Required work — The whole listing, pictures aside, should be reproduced exactly.

Data provided —
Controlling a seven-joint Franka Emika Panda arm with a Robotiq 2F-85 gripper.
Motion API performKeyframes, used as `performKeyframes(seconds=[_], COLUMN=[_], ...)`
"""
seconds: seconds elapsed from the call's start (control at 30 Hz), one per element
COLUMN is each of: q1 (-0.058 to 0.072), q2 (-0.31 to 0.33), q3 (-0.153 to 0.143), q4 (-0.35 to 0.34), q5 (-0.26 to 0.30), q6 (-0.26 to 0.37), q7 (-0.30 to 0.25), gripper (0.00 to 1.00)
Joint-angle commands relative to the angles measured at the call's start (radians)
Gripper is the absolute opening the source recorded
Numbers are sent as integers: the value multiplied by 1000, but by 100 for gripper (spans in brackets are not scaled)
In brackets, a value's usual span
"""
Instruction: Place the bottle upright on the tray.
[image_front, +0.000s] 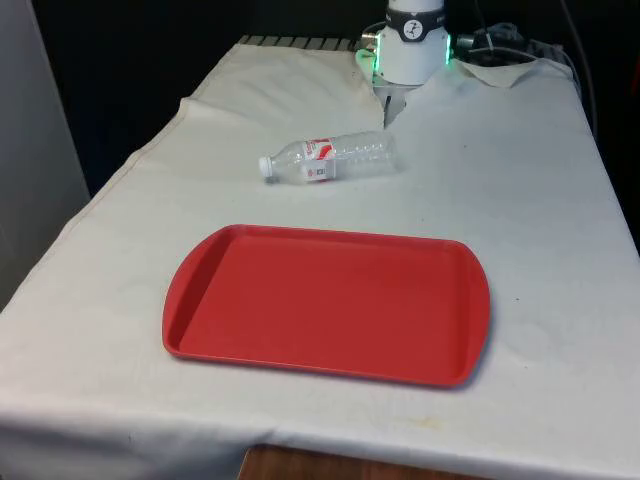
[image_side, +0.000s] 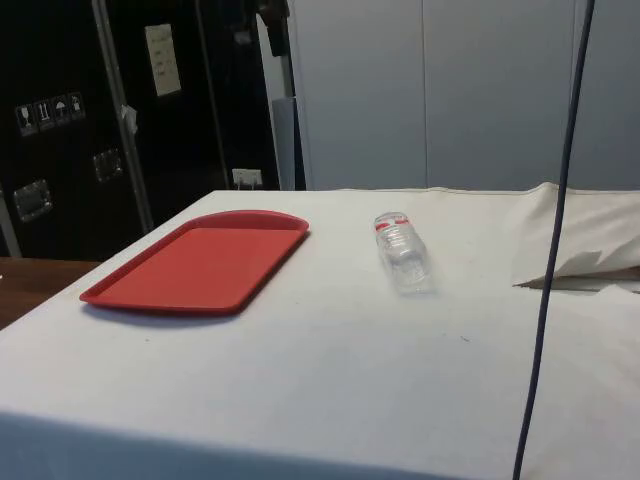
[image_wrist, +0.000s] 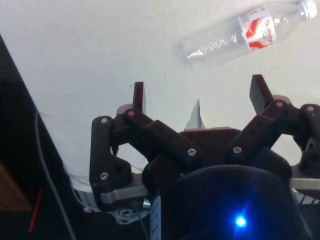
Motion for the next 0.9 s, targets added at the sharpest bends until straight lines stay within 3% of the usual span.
performKeyframes(seconds=[0.0, 0.23, 0.33, 0.37, 0.53, 0.87], q1=[0, -1, 0, 0, 0, 0], q2=[2, -11, -4, -21, -43, -64], q3=[-1, -8, -8, -9, -9, -8], q4=[-4, -93, -87, -127, -197, -286], q5=[0, -16, -10, -21, -30, -43], q6=[2, 83, 70, 106, 147, 195], q7=[1, 18, 12, 23, 42, 84], gripper=[100, 100, 100, 100, 100, 100])
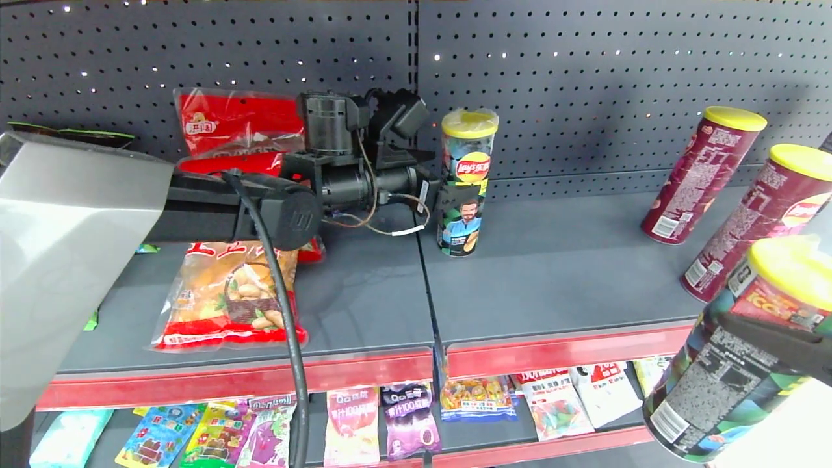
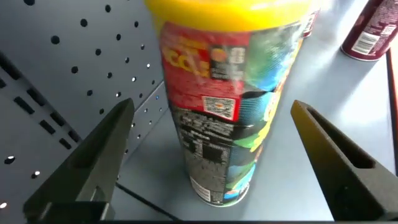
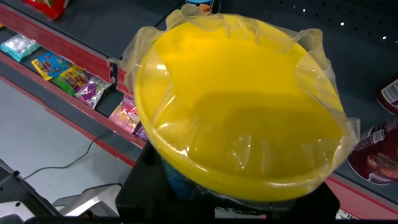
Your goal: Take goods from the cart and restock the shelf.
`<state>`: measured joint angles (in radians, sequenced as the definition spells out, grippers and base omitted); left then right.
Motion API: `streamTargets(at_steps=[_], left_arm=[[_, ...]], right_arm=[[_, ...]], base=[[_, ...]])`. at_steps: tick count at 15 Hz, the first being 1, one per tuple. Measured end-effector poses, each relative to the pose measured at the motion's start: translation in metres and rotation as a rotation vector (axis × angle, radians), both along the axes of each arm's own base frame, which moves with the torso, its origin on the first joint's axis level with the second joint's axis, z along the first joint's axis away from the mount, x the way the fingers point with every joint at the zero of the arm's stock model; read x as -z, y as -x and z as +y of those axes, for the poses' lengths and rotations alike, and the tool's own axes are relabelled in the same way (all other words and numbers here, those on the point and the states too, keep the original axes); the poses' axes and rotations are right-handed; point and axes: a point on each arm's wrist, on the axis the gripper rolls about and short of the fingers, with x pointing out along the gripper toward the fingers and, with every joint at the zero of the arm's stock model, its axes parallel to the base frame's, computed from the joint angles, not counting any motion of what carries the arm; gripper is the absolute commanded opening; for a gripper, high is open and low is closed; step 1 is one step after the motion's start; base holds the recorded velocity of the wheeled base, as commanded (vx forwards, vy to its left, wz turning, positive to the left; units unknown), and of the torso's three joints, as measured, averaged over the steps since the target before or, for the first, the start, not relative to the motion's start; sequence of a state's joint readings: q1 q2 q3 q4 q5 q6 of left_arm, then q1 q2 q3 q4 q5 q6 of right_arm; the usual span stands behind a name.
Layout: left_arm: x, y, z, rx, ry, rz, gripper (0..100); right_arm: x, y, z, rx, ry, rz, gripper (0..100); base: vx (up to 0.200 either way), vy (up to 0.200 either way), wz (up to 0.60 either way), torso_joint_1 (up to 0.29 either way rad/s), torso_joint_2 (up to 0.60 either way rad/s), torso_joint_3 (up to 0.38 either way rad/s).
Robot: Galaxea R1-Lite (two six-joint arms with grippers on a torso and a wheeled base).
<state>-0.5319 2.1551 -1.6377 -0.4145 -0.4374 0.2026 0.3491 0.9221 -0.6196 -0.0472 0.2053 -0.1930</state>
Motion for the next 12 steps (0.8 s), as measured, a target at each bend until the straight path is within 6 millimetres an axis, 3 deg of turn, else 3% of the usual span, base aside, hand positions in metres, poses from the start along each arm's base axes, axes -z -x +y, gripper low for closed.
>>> streamTargets(at_steps=[10, 11, 12], left_arm=[[0.008, -0.006, -0.012, 0.018, -0.001, 0.006, 100], [0.009, -0.007, -0.012, 0.016, -0.002, 0.005, 0], [0.01, -0.007, -0.013, 0.015, -0.003, 0.007, 0]], right_arm=[[0.0, 0.0, -0.002, 0.013, 0.0, 0.0, 0], [0.0, 0.0, -0.002, 0.014, 0.0, 0.0, 0], [0.0, 0.0, -0.002, 0.014, -0.001, 0.0, 0]], base=[[0.0, 0.0, 0.0, 0.0, 0.0, 0.0], [0.0, 0.0, 0.0, 0.0, 0.0, 0.0], [0.0, 0.0, 0.0, 0.0, 0.0, 0.0]])
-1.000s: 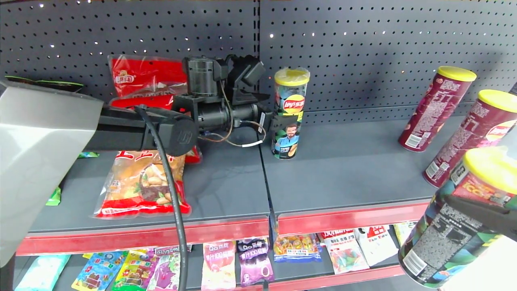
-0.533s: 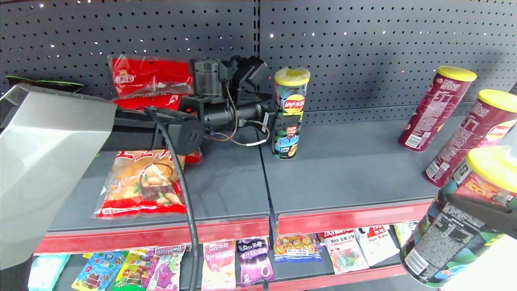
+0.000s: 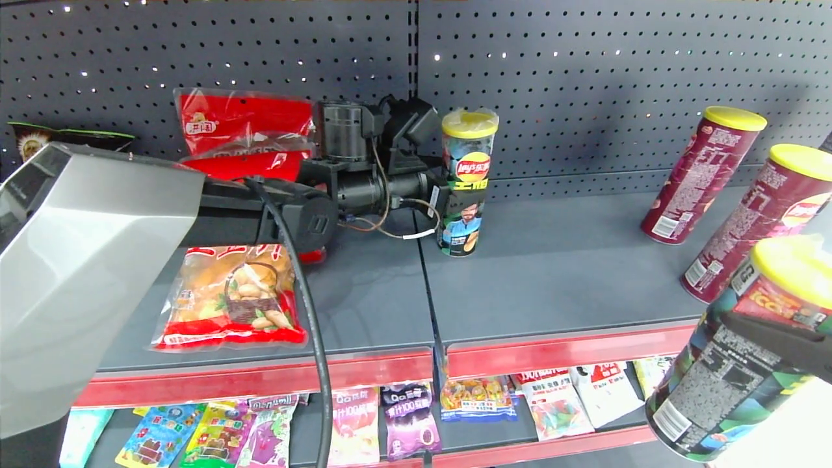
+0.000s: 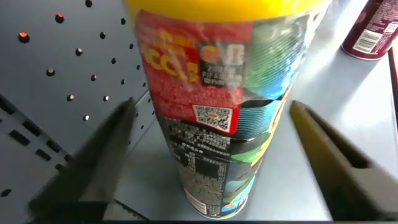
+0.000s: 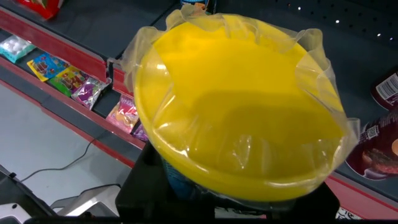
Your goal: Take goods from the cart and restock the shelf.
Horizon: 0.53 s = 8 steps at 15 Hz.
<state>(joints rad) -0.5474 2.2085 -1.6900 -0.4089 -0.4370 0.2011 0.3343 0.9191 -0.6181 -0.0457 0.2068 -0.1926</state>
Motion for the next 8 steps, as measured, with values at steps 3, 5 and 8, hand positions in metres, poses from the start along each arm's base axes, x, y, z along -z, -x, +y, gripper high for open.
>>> streamTargets(at_steps=[3, 5, 8], left_arm=[[0.003, -0.0008, -0.0012, 0.002, -0.002, 0.007, 0], [0.004, -0.0008, -0.0013, 0.002, -0.004, 0.009, 0], [0.0035, 0.0003, -0.0003, 0.002, -0.003, 0.01, 0]], right_arm=[[-0.0002, 0.0004, -0.0002, 0.001, 0.0, -0.002, 0], [-0.0005, 0.0003, -0.0002, 0.001, 0.0, -0.003, 0], [-0.0006, 0.0002, -0.0002, 0.001, -0.001, -0.003, 0]], base=[[0.0, 0.0, 0.0, 0.0, 0.0, 0.0], [0.0, 0.0, 0.0, 0.0, 0.0, 0.0], [0.0, 0.0, 0.0, 0.0, 0.0, 0.0]])
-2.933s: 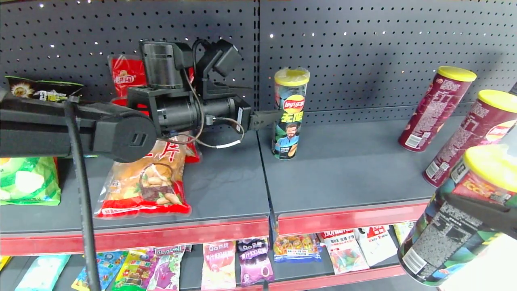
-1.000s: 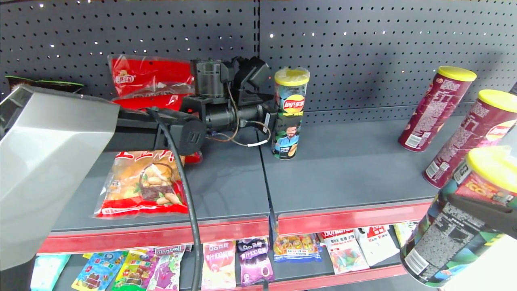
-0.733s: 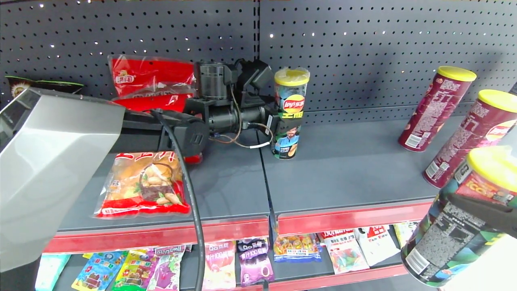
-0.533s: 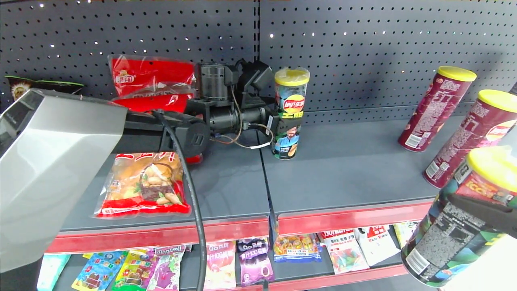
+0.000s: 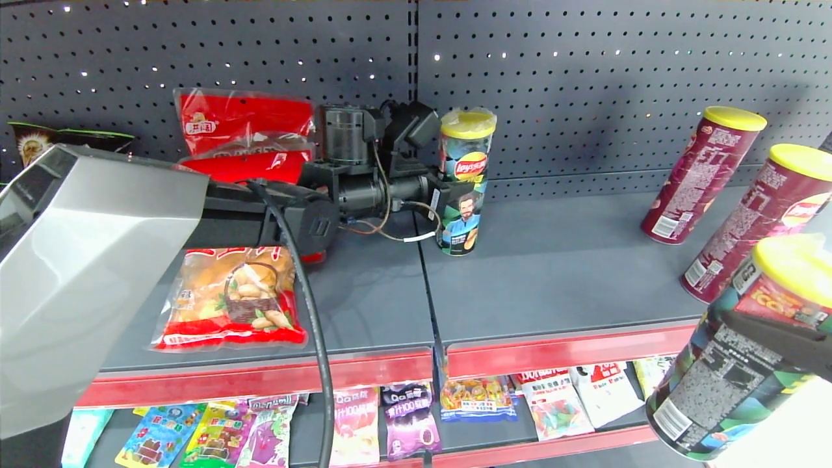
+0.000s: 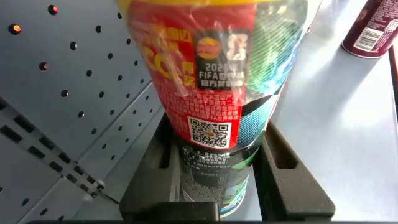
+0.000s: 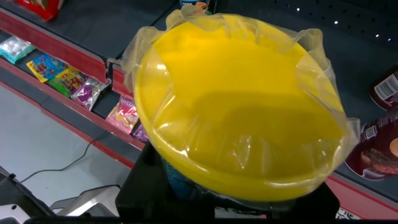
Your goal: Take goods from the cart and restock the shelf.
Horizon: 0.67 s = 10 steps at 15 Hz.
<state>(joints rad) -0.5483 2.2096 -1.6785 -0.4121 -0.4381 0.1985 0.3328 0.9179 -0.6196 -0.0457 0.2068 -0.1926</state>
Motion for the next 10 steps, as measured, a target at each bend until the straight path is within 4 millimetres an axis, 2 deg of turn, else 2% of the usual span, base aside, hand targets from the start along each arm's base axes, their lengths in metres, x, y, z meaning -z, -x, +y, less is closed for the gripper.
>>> streamTargets(at_steps=[5, 10], left_arm=[[-0.004, 0.022, 0.009, 0.012, -0.02, 0.04, 0], [-0.01, 0.06, 0.021, 0.064, -0.038, 0.075, 0]], right_arm=[[-0.001, -0.001, 0.0, -0.001, -0.001, -0.001, 0], [0.0, -0.001, 0.001, -0.003, 0.0, 0.001, 0]], base=[[0.0, 0.0, 0.0, 0.0, 0.0, 0.0], [0.0, 0.0, 0.0, 0.0, 0.0, 0.0]])
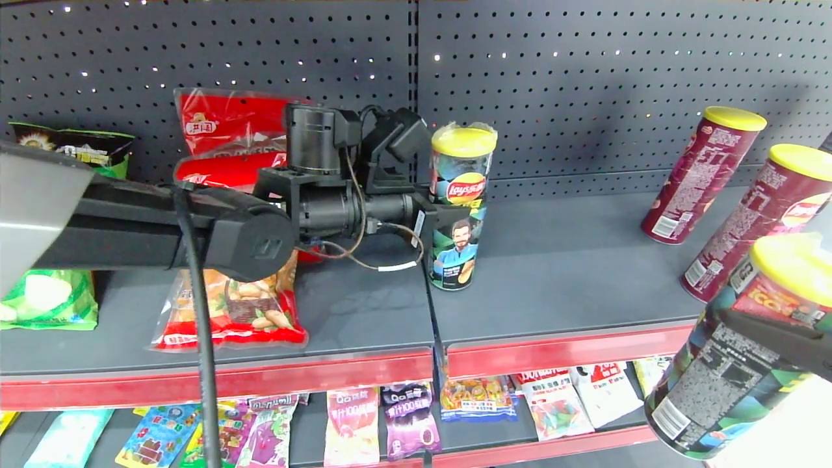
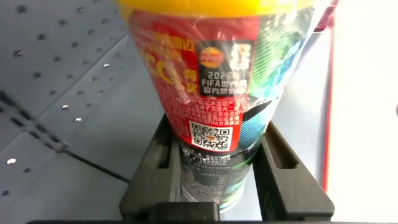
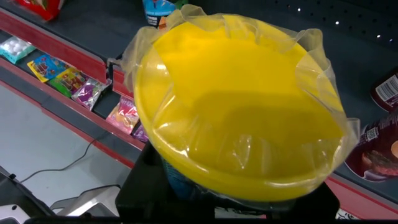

Task output —
Controlling a seven-joint Franka Emika Panda arm with a Robotiq 2F-85 gripper.
Motion API performKeyframes, used as `performKeyframes(seconds=[_], COLUMN=[_], ...)`
"""
seconds: seconds elapsed from the call's start (control at 30 Hz), one per element
COLUMN is each of: q1 (-0.058 to 0.072), q2 (-0.31 to 0.33), q3 (-0.153 to 0.143), q4 (-0.35 to 0.34), q5 (-0.26 to 0.30), q6 (-0.26 to 0.37), q7 (-0.30 to 0.25), gripper (0.00 to 1.00)
Joint-angle commands relative to the angles measured at the call's start (radians)
Gripper is the absolute opening the source recorded
Numbers are sent as integers: the value multiplied by 1000, but by 100 for gripper (spans in brackets are not scaled)
In brackets, a value's usual span
"""
Instruction: Place the bottle upright on the tray.
[image_front, +0.000s] 
[image_side, +0.000s] 
[image_wrist, +0.000s] 
Motion for the next 0.9 s, targets added at the sharpest bends until straight lines stay within 3% of the usual span.
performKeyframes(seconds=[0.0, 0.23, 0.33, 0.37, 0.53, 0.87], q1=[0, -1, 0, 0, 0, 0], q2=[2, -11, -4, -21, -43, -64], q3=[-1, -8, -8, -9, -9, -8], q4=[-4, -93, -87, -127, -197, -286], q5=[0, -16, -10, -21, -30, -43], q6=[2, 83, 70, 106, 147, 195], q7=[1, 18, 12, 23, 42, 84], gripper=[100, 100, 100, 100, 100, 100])
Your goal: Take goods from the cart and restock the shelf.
`<state>`: measured joint angles (in radians, sequenced as the definition spells out, grippers and base omitted); left then right.
Motion API: `streamTargets(at_steps=[_], left_arm=[[_, ...]], right_arm=[[_, ...]], base=[[_, ...]])`. at_steps: tick count at 15 Hz, the first being 1, one per tuple. Measured end-effector poses, each relative to the pose measured at the motion's start: translation in metres and rotation as a rotation vector (axis × angle, radians), both along the axes of each arm's own base frame, which moves with the torso, its origin on the first joint's axis level with the second joint's axis, z along the first joint's axis away from the mount, x the way the fingers point with every joint at the zero of the arm's stock model; read x as -z, y as -x and z as +y of those axes, for the poses' lengths and rotations alike, and the tool's own axes are relabelled in the same way (all other words and numbers here, those on the point and the states too, keep the original axes); the poses' axes and rotations are right-handed; point and axes: a point on each arm's wrist, on the axis the gripper rolls about and short of the fingers, with x pointing out along the gripper toward the fingers and, with every joint at the zero of the arm's stock model, its axes parallel to the base frame's, computed from the joint angles, not counting any motion of what carries the arm; gripper is the absolute commanded opening; for a gripper, high is open and low is closed; step 1 is one step after the motion's start; base holds the recorded velocity of the wheeled base, as commanded (vx forwards, vy to its left, wz turning, positive to the left; units unknown), and of the torso's three joints, as measured, averaged over the steps since the target before or, for the first, the start, not relative to the motion's start; sequence of a state's joint readings: q1 q2 q3 q4 q5 q6 of left_arm, then q1 q2 q3 q4 q5 q6 of right_arm; the usual span stands behind a name.
Layout: left_arm: x, y, z, rx, ry, rz, gripper (0..100); right_arm: x, y, z, rx, ry, rz, gripper (0..100); base: vx (up to 0.200 either way), vy (up to 0.200 either way), wz (up to 0.60 either way), torso_joint_1 (up to 0.29 either way rad/s), torso_joint_2 (up to 0.60 either way rad/s), torso_joint_3 (up to 0.38 either way rad/s).
Robot: Galaxea R1-Lite (two six-joint arms with grippers on a torso and a wheeled base).
<state>-0.5319 2.1551 -1.6377 -0.4145 -0.4374 0.2026 0.3491 0.9221 -0.6196 -0.0472 0.2053 -0.1930</state>
Motion for the next 12 steps (0.8 s), as measured, a target at each bend until the straight path is within 6 millimetres an axis, 3 deg of turn, else 3% of the usual span, base aside, hand positions in metres, poses from the start along each arm's base axes, axes -z -x +y, gripper low for closed.
>>> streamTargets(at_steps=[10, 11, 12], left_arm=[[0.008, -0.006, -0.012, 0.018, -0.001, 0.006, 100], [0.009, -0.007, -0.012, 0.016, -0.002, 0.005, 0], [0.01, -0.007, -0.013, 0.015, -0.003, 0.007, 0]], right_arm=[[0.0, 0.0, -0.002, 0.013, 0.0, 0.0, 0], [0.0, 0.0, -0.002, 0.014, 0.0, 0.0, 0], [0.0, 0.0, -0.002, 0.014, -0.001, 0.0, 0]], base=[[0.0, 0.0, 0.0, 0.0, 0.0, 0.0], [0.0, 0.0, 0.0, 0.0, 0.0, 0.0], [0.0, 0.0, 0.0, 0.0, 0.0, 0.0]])
-1.000s: 
-0.533s: 
+0.000s: 
+0.000s: 
+0.000s: 
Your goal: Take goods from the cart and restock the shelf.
Horizon: 0.53 s = 8 steps at 15 Hz.
<state>(joints rad) -0.5474 2.2085 -1.6900 -0.4089 -0.4370 0.2011 0.3343 0.9191 -0.6181 -0.0457 0.2068 -0.1926</state>
Motion for the next 8 steps, as measured, with values at steps 3, 5 and 8, hand positions in metres, poses from the start along each arm's base axes, x, y, z along -z, -x, +y, gripper high for open.
>>> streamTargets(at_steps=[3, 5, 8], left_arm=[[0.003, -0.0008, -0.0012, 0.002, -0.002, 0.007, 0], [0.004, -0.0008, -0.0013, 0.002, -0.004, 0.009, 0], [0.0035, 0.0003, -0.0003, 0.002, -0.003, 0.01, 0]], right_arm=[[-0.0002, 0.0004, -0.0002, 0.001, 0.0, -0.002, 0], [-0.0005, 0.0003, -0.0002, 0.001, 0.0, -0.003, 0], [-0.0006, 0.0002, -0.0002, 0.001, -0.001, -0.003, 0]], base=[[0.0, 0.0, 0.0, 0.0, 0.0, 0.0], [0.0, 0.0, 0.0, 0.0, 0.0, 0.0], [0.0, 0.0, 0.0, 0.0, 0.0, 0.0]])
-2.933s: 
-1.000s: 
-0.733s: 
-0.533s: 
+0.000s: 
+0.000s: 
+0.000s: 
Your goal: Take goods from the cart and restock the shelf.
Horizon: 0.67 s = 10 steps at 15 Hz.
<state>(joints rad) -0.5483 2.2096 -1.6785 -0.4121 -0.4381 0.1985 0.3328 0.9179 -0.6196 -0.0457 0.2068 -0.1926</state>
Motion for the next 10 steps, as measured, a target at each bend until the straight path is within 4 millimetres an axis, 2 deg of turn, else 2% of the usual span, base aside, hand targets from the start along each arm's base axes, their lengths in metres, x, y, z meaning -z, -x, +y, less is closed for the gripper.
>>> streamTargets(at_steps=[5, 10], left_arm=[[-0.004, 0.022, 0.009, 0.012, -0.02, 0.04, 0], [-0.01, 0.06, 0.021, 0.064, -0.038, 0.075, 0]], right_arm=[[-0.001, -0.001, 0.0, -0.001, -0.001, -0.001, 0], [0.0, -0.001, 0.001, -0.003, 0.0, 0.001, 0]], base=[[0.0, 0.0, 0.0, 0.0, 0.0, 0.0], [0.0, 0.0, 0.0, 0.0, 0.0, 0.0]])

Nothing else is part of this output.